Work request ->
The answer must be one number: how many lines of the records contain "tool".

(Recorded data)
⁂

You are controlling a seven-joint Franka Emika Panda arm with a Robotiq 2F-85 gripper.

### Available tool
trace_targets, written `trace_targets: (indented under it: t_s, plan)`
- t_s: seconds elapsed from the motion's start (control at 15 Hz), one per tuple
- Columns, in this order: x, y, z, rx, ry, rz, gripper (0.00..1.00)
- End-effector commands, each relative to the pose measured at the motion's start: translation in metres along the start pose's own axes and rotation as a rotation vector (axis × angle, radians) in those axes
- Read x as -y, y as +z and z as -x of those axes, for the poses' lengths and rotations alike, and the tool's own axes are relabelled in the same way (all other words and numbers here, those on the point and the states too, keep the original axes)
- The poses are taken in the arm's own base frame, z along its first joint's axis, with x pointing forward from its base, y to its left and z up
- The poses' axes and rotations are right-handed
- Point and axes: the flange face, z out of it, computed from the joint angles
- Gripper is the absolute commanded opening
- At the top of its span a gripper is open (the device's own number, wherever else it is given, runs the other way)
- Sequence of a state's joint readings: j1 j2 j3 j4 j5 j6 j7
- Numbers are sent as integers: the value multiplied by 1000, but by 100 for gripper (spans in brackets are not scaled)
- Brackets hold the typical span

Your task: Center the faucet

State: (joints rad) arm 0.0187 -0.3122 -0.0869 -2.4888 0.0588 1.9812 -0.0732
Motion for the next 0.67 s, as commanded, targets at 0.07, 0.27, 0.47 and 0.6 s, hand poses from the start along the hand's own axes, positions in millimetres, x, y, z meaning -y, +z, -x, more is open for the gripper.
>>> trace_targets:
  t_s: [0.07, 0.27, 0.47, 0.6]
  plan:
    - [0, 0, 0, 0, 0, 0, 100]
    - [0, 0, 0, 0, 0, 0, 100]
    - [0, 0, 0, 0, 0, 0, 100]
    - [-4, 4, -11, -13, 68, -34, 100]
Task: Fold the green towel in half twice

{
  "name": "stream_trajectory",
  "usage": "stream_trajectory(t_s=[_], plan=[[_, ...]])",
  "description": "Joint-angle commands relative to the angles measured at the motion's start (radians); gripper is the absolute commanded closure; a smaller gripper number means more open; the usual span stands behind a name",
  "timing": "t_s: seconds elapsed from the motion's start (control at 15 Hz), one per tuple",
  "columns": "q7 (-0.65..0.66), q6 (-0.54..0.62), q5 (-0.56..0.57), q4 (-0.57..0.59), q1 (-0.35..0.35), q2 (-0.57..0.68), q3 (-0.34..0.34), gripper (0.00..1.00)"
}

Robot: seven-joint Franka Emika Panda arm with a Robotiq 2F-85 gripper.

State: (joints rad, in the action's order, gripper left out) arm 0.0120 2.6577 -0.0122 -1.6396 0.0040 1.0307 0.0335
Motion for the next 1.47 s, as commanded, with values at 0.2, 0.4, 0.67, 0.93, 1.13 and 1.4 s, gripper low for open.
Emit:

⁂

Answer area ->
2